A quoi bon ? Dès avant le 9 janvier, votre décision était prise. Sans tenir compte ni même seulement entendre en séance plénière du Conseil national de sécurité routière (CNSR) les associations qui comme la nôtre travaillent d’arrache-pied, au prix de grands sacrifices de leurs bénévoles, pour faire en sorte que les usagers comprennent et s’approprient les enjeux de sécurité routière.

 

Non, vous, vous avez décidé, avant des échanges qui pourtant auraient pu éclairer votre démarche : nous avons fait des recherches : avant votre nomination, la sécurité routière au niveau où nous la pratiquons vous était étrangère. Par ailleurs, elle était totalement absente du programme du Président Macron, à part pour en dire qu’il était opposé à la mise en œuvre généralisée des 80 km/h…

 

Devons-nous en conclure que vous jugez n’avoir rien à apprendre des spécialistes que nous sommes ? Le son de cloche des actuaires de la DSR vous suffit ? Puisque vous n’entendez pas toutes les parties prenantes, vous décidez, vous tranchez...

 

Vous êtes le 1er Ministre. Mais vous donnez votre avis personnel sur le sujet : l’avis d’Edouard Philippe... Pas nous monsieur le 1er Ministre. Nous, nous portons la voix de nos adhérents et bien au-delà, celle du Mouvement motard FFMC qui s’appuie sur bientôt 40 années de travail assidu dans tous les domaines qui touchent aux deux-roues motorisés.

 

Nous portons la voix de milliers de motards et scootéristes que la politique de sécurité routière pratiquée par vos services tue chaque jour sans rime ni raison. Si les propositions faites par la FFMC depuis des dizaines d’années avaient été mises en œuvre, nous n’en serions pas là à ce jour. Nous le savons et mieux, nous le prouvons : nous avons pallié les manquements des Pouvoirs publics en créant nous-mêmes les outils de notre propre sauvegarde. A notre échelle ? Non, nous avons fait plus grand que nous : nous avons créé une Mutuelle d’Assurance, une maison d’Edition, une association de formation qui gère un réseau de moto écoles éthiques, une association d’éducation populaire pour les jeunes, notre programme pour la jeunesse a obtenu l’agrément de l’Éducation nationale, nos militants interviennent en milieu scolaire pour sensibiliser... Nous ne faisons pas que nous opposer ou réclamer monsieur le 1er Ministre, nous mettons en œuvre, nous ne sommes pas les agités du casque que certains veulent faire accroire. Nous sommes la Fédération Française des Motards en Colère.

 

Nous avons sollicité Madame Royale en son temps, Monsieur Hulot dernièrement, sans retour aucun. Le mépris. Le mépris des classes dites dirigeantes pour leurs administrés. Ce mépris exprimé et ressenti également par les élus de la République, y compris ceux de vos propres rangs, car eux non plus vous ne les avez pas consultés. Alors que nous, si. Certains nous soutiennent, le savez-vous ?

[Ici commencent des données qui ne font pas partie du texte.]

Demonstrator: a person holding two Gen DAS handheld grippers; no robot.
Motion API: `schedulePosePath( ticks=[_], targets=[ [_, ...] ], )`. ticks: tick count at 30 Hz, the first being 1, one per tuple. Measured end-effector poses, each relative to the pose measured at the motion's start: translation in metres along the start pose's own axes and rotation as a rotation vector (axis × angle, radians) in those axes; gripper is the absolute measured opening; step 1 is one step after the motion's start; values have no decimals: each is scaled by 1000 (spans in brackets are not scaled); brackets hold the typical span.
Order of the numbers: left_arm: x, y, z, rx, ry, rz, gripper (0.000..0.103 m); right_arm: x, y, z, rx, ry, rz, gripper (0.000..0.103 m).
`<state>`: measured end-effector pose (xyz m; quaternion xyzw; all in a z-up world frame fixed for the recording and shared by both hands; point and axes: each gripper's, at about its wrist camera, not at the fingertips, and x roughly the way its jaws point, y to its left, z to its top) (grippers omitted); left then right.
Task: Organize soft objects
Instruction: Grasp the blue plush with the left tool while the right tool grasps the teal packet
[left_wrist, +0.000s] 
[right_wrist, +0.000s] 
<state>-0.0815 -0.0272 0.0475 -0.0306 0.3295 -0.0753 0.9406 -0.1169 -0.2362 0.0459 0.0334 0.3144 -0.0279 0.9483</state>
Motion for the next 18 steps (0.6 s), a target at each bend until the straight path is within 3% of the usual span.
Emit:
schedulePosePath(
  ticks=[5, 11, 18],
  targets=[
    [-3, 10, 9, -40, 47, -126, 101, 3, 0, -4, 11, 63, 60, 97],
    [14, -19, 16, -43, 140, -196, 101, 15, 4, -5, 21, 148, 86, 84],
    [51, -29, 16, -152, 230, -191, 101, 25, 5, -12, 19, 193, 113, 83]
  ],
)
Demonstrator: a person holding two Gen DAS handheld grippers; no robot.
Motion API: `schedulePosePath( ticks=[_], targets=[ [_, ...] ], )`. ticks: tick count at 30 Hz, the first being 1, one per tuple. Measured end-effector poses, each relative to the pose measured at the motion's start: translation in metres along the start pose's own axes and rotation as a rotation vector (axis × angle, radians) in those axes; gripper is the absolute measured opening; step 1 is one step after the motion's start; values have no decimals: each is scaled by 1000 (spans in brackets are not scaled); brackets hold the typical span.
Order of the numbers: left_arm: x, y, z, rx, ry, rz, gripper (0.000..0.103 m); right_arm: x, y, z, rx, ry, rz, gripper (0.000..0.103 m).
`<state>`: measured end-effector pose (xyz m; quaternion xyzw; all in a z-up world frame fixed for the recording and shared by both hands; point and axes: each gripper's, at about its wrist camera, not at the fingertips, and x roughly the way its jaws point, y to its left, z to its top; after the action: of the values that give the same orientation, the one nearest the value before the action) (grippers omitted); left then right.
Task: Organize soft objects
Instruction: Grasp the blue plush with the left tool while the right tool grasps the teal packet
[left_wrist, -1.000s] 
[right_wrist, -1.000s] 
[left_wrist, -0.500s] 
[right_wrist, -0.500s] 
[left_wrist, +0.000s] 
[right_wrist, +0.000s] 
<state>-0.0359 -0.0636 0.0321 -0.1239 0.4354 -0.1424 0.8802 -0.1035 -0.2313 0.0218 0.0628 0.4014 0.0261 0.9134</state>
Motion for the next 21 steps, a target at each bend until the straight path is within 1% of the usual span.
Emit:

Nous leur avons écrit et parlé. Et ils nous ont entendus. Mais pas vous. Pourtant nous en sommes persuadés, il nous faut échanger. La FFMC n’est pas opposée aux 80 km/h par un principe benêt d’opposition systématique. Ce sont 37 années de réflexion, d’actions et de recherches qui l’ont amenée là. La politique de sécurité routière répressive pratiquée par vos services est mauvaise pour la cause même qu’elle prétend servir ! Et tout particulièrement pour les usagers fragiles dont nous faisons partie. Nous le savons ! Nous le vivons tous les jours sur le terrain !

 

Monsieur le 1er Ministre, vous voulez sauver des vies ? Nous, nous en sauvons. Voulez-vous savoir comment ? Voulez-vous entendre ce que nous avons à dire ? Voulez-vous écouter nos propositions, qui font nos revendications ?

 

La balle est dans votre camp : dans l’attente de l’écoute que vous, Monsieur le 1er Ministre, nous refusez comme vous refusez d’écouter les élus de la République, députés, sénateurs, présidents de conseils départementaux, maires et surtout, la grande majorité des citoyens de notre pays, dans l’attente de cette concertation qui n’existe que dans les éléments de langage de votre gouvernement, nous nous ferons entendre par les derniers moyens d’expression que vous nous laissez : la rue.

 

Pour la Fédération Française des Motards en Colère,
Pour le Bureau national,
Fabien Delrot, coordinateur.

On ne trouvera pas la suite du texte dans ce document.